▶ LISTED ENTRIES
============================================================

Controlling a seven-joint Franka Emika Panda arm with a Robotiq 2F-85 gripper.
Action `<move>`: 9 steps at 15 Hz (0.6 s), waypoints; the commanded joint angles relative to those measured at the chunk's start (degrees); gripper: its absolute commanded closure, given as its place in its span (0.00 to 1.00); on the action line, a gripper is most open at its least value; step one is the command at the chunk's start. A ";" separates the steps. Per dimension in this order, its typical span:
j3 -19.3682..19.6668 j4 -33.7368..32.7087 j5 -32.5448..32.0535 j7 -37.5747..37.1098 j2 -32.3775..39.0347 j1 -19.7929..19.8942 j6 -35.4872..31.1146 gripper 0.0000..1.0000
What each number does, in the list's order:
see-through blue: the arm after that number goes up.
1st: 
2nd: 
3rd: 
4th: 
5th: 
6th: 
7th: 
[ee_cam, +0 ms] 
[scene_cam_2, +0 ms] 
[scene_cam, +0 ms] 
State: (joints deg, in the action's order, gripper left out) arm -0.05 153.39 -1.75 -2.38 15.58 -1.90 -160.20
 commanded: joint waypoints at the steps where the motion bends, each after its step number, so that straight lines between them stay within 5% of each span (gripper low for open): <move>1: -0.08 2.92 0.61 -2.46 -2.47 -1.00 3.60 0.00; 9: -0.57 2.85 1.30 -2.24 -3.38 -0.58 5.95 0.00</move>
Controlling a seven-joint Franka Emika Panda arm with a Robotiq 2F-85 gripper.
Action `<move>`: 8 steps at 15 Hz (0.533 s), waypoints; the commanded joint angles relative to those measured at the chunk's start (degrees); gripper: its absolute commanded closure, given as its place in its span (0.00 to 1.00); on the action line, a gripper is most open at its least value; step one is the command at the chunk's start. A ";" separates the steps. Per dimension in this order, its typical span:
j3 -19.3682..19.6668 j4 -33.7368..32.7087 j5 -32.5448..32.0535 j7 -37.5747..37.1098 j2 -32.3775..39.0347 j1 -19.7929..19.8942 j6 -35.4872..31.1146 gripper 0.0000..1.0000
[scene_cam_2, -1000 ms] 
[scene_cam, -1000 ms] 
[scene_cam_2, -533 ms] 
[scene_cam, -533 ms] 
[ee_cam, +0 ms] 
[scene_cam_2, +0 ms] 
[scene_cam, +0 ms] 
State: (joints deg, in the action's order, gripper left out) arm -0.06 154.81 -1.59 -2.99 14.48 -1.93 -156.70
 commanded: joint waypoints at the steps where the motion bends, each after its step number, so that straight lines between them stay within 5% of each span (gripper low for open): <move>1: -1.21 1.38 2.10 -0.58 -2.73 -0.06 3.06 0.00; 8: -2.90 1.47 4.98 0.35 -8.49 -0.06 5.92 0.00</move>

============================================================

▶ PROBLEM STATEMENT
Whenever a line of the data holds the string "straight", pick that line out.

▶ ANSWER
 commanded: joint waypoints at the steps where the motion bends, each after its step number, so that straight lines between them stay within 5% of each span (gripper low for open): <move>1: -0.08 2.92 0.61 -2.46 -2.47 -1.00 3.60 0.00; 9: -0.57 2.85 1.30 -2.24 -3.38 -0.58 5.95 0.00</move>
 commanded: joint waypoints at the steps where the motion bends, each after its step number, so that straight lines between them stay within 5% of each span (gripper low for open): <move>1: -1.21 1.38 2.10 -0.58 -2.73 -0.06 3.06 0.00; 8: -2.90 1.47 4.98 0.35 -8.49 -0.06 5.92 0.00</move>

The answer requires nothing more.